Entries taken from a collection

<<<<

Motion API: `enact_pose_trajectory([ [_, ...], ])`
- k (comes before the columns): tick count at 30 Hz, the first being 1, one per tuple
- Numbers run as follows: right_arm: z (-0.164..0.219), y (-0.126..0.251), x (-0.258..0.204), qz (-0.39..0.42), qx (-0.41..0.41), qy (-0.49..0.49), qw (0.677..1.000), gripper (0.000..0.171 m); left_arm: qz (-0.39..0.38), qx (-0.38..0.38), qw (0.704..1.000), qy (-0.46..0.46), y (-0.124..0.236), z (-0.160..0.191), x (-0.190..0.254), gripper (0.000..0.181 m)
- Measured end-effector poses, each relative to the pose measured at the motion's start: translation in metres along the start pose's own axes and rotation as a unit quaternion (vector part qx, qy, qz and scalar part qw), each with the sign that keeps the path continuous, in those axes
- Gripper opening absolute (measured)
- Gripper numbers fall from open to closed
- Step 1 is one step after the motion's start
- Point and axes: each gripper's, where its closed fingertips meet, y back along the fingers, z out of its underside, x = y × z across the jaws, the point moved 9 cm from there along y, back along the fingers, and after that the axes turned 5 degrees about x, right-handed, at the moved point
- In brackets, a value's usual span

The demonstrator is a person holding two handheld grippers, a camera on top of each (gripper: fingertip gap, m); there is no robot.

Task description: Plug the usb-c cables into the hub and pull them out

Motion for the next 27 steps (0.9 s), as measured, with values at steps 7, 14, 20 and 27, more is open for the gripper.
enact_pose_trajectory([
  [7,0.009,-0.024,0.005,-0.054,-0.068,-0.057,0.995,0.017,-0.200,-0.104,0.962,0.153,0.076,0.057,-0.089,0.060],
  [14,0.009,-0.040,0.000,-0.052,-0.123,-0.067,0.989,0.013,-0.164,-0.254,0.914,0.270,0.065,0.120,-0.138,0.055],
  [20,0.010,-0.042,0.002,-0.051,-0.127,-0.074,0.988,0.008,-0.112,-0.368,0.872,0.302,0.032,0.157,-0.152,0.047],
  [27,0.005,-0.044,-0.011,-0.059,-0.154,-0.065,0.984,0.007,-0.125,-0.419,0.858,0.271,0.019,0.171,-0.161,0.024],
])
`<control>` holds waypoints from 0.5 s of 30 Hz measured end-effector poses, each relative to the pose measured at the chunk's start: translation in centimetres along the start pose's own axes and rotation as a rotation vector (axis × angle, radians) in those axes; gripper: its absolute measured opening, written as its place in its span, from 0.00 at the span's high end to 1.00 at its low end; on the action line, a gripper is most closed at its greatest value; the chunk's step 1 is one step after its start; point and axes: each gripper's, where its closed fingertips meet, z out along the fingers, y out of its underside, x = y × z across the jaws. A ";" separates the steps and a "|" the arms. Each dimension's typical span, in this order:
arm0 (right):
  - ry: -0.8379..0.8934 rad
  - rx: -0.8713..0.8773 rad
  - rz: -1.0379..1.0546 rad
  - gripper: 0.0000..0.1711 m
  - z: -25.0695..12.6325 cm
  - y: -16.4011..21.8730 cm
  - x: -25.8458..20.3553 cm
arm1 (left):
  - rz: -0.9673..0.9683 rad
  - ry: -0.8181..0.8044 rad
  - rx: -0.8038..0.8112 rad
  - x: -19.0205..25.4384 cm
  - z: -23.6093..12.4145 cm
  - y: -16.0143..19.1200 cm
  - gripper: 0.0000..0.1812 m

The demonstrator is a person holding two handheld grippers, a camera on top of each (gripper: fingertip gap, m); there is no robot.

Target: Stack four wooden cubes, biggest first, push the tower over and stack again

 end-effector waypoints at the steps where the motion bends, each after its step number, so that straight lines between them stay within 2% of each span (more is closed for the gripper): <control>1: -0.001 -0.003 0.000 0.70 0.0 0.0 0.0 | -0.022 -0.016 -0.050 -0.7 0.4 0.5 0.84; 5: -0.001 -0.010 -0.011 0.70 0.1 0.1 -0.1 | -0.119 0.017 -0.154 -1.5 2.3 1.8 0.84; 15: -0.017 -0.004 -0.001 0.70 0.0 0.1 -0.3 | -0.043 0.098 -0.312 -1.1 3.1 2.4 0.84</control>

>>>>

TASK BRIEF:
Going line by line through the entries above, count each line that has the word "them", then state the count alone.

RESPONSE TO THE TASK:
2